RE: RAID5 / 6 Growth

"Leslie Rhorer" <lrhorer@xxxxxxxxxxx> · Thu, 17 Dec 2009 19:33:04 -0600



> > the entire array.  The question is particularly pertinent given the fact
> the
> > growth is going to take nearly 5 days (a lot can happen in 5 days), and
> the
> > fact the system was having the rather squirrelly issue a few days back
> which
> > seems - emphasis on SEEMS - to have been resolved by disabling NCQ.
> What
> > happens if the system kicks a couple of drives, especially if one drive
> gets
> > kicked, a bunch of data gets written and then a few minutes later
> another
> > drive gets kicked?  In particular, what if neither of the two drives
> that
> > get kicked are the new drive?
> 
> Well, what happens if two drives get kicked in normal use over the
> course of 5 days?

	Nothing of any consequence, unless it happens in quick succession.
When drive A is kicked, if it is spurious, then the drive is simply added
back and a resync performed.  If the drive actually failed, then it is
replaced, and once again a resync is done.  Either way, it takes vastly less
time than a growth.  Assuming at least one of the kicks is not an
out-and-out drive failure, then recovering the bulk of the data is fairly
easy.  That may not be the case with two drives kicked during a growth,
since a big chunk of the data on the last drive will be completely missing.
What's more, one is left with an array which has neitehr properly N nor N +
1 drives, but is in the process of changing from one to the other.  Again,
recovering from a failed resync or a sudden non-drive failure (like a power
failure or a drive cable being accidentally yanked) is fairly easy.  I don't
know what will happen if one of the drive cables feeding three of the drives
is accidentally yanked.  That's why I am asking.

> I think you're being overly cautious, and I'll try to
> explain why.
 
> The reshape only reduces redundancy during the "critical section". After
> that, you're as redundant as usual and can tolerate a drive failure.

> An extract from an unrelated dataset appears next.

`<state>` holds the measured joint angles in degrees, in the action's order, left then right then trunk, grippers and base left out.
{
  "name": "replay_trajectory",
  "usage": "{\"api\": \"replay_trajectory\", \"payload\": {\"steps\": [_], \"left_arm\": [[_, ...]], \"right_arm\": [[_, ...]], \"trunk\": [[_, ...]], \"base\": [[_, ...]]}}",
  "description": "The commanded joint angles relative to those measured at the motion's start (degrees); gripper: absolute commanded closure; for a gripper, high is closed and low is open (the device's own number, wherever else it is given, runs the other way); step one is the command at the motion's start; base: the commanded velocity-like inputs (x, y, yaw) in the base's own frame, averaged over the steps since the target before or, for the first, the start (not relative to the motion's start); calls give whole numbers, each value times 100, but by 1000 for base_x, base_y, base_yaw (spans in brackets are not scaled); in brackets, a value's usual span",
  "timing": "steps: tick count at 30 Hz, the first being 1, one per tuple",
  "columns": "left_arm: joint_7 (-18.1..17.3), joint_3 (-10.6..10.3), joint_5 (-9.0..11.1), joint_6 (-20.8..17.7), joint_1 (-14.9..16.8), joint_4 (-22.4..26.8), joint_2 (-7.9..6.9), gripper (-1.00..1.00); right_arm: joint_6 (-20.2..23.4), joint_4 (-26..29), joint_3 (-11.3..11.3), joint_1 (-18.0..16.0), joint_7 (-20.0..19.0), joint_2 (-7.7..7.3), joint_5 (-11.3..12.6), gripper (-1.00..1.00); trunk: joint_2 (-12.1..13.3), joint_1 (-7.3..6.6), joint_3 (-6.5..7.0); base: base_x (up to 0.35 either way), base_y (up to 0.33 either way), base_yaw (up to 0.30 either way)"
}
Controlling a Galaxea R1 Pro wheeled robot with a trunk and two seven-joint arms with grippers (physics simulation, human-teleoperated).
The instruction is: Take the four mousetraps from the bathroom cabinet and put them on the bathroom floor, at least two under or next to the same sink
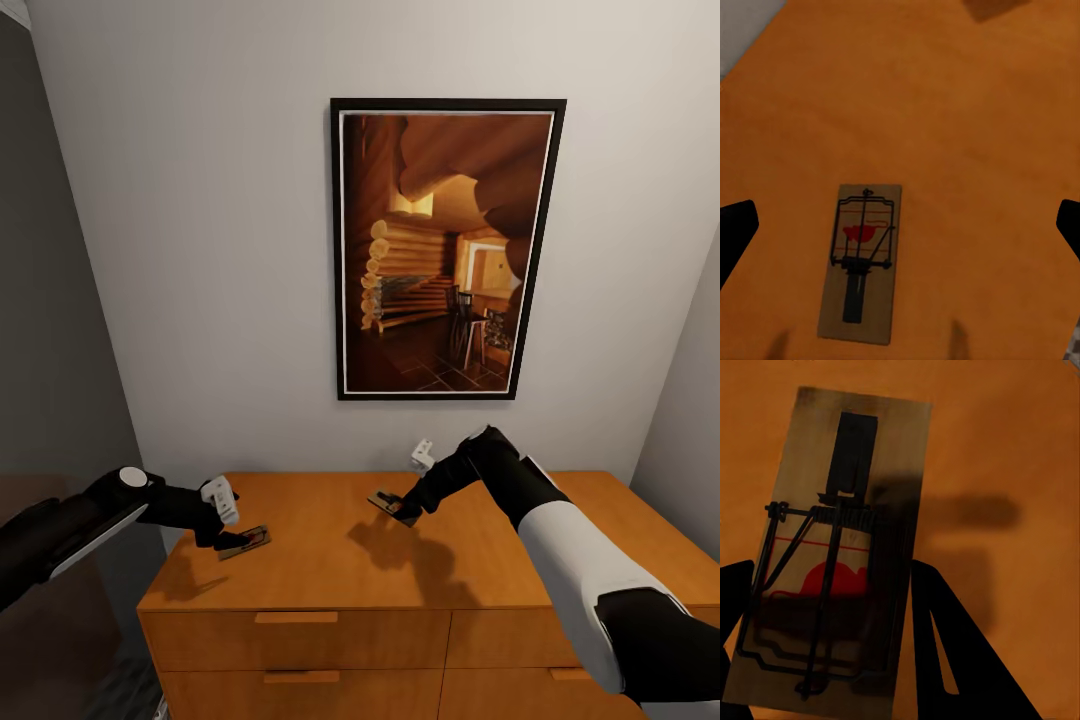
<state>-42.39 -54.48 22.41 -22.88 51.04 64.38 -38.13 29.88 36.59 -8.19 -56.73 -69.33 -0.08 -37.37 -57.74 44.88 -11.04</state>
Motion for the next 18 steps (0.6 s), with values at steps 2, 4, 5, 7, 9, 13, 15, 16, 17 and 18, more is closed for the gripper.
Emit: {"api": "replay_trajectory", "payload": {"steps": [2, 4, 5, 7, 9, 13, 15, 16, 17, 18], "left_arm": [[12, -19, 59, -50, 11, 4, -3, -100], [12, -19, 61, -50, 11, 4, -6, -100], [12, -19, 60, -50, 12, 4, -6, -100], [12, -19, 61, -50, 11, 4, -5, -100], [12, -19, 61, -48, 11, 4, -6, -100], [19, -19, 56, -38, 12, -2, -9, -100], [20, -19, 55, -35, 13, -3, -8, -100], [20, -19, 54, -34, 13, -4, -9, -100], [20, -19, 54, -32, 12, -4, -9, -100], [20, -17, 54, -30, 12, -4, -9, -100]], "right_arm": [[80, -34, -7, -5, -28, -1, -9, 100], [80, -91, -7, -3, -28, -7, -10, 100], [84, -161, -7, 2, -28, -8, -11, 100], [87, -290, -7, 12, -33, -9, -10, 100], [88, -342, -7, 17, -35, -9, -13, 100], [90, -391, -7, 21, -34, -5, -10, 100], [91, -396, -7, 21, -33, -7, -10, 100], [92, -396, -7, 22, -34, -8, -11, 100], [91, -397, -7, 22, -35, -8, -10, 100], [89, -397, -7, 22, -35, -9, -9, 100]], "trunk": [[-7, 1, -9], [-7, 1, -9], [-7, 1, -9], [-7, 1, -9], [-7, 1, -9], [-7, 1, -9], [-7, 1, -9], [-7, 1, -9], [-7, 1, -9], [-7, 1, -9]], "base": [[0, 0, 0], [0, 0, 0], [0, 0, 0], [0, 0, 0], [0, 0, 0], [0, 0, 0], [0, 0, 0], [0, 0, 0], [0, 0, 0], [0, 0, 0]]}}
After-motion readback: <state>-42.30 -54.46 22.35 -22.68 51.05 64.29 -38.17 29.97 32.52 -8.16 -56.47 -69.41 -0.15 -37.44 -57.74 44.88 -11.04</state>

On
> RAID-6, 2 drive failures.

	Yes, I know.  I've experienced a number of issues where two or more
drives have been taken offline by md, though.  As I say, recovering from
this when the array was in a stable configuration is not too difficult,
perhaps even without data loss.  What happens when the array is taken
offline and it has neither properly 7 nor 8 drives is a real question,
though.  Obviously, if the array can resume its expansion where it left off
after a failure event, then it is not an issue, but according to one of the
other correspondents, this feature is not available in my version of mdadm.

> A reshape should be considerably safer than
> doing a resync to a replacement drive, because in the reshape case if
> you get bad sectors md can regenerate the data from the parity info.

	Except that it takes many times longer, significantly increasing the
likelihood of such a failure during the event.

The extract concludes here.